- Spot silver hit a 2-year low of $18.132 on July 14
- Silver also in bear market, losing 20% on the year
- Charts suggest a turnaround from here to $19 and, eventually, $20
After almost four months in the red, silver has had its worst crash since the pandemic, hitting a two-year low in the $18-an-ounce range on July 14.
But is that the bottom?
Charts for the spot price of silver suggest it may be for now, with longs eyeing a return to $19 and, eventually, $20.
Charts by skcharting.com with data powered by Investing.com
But silver’s plunge into a bear market—compared with the drop of just 7% in gold—also raises questions on how the relative fortunes of the two have gapped this much when they are usually just a few percent apart.
Since its March peak of above $26 an ounce that came on the back of the big commodities rally triggered by Russia’s invasion of Ukraine, silver has slid steadily each month; losing 8% in April; 5% in May; 6% in June, and 7% so far for July.
Uncertainty in industrial demand for silver amid growing fears of a recession in the United States is responsible for much of that.
More than 50% of silver’s demand originates from industrial use. As a malleable metal, it is just as good as gold for jewelry making. It is also a good conductor of electricity and used extensively in the manufacture of electronics components.
The transition to clean energy had also been expected to drive physical demand for silver, particularly for connections in electric vehicles and for components within solar panels. The rollout of fifth generation (5G) telecom networks was seen as another substantial source of demand.
But last week’s tumble to a July 2020 low of $18.132 for spot silver also came on the back of a two-decade high in the dollar, which acts as contrarian trade to most precious metals, particularly gold.
The dollar has been on a tear over the past year as the Federal Reserve embarks on its most aggressive rate hikes in a generation to tame inflation raging at 40-year highs due to trillions of dollars of aid and other stimulus extended during the pandemic.
The Dollar Index, pitted against six major currencies, has declined in just three of the past 12 months and is up more than 11% this year.
Gold hit a 11-month low of $1,695 last week, responding to the runaway dollar, which has just started retreating in the past three sessions.
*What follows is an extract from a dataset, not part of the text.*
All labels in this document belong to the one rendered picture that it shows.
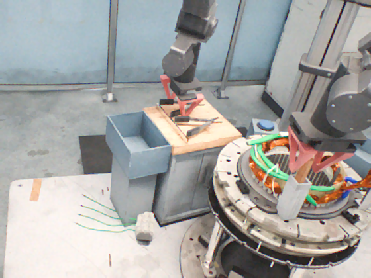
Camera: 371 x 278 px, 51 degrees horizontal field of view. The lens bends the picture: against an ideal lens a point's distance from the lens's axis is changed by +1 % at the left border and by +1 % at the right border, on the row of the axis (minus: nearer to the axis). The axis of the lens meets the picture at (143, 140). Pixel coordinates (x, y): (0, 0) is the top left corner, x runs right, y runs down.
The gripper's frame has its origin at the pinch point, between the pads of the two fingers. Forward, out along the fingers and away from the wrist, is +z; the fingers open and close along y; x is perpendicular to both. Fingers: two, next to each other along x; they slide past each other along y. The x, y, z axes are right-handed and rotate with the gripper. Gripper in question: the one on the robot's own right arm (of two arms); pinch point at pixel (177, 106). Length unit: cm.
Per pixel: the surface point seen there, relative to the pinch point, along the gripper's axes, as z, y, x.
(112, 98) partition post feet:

Silver’s prior high before the Ukraine war was $30.075, reached on Feb 1, 2021.
Markets chartist Christian Valencia said in a blog on FXStreet that spot silver was still in a downward bias, though the Relative Strength Index at 31 had exited oversold conditions and could open the door for a test of $19.40.
“However, silver traders would first need to reclaim $19 if they aim to increase prices.”
Michael Boutros, who blogs on precious metals at DailyFX, said rallies in silver should be capped by a monthly open at $20.28.
Sunil Kumar Dixit, chief technical strategist at skcharting.com, said silver on its present track might not dip beyond $17.90.
He added:
“The positive side of straight seven weeks of a correctional wave is that silver is in oversold conditions with weekly stochastic readings of 7/6 and monthly stochastic readings of 6/6 that call for a technical rebound in the near term.”
He said a weekly close above the 5-week Exponential Moving Average of $19.50 should set up a target for the 200-week Simple Moving Average of $20.50 and eventual demand zones at $21.40-$21.60.
“Beyond these, robust industrial demand would help lift silver over this obstacle zone for higher targets at the 50-week EMA of $22.80.”
Disclaimer: Barani Krishnan uses a range of views outside his own to bring diversity to his analysis of any market. For neutrality, he sometimes presents contrarian views and market variables. He does not hold a position in the commodities and securities he writes about.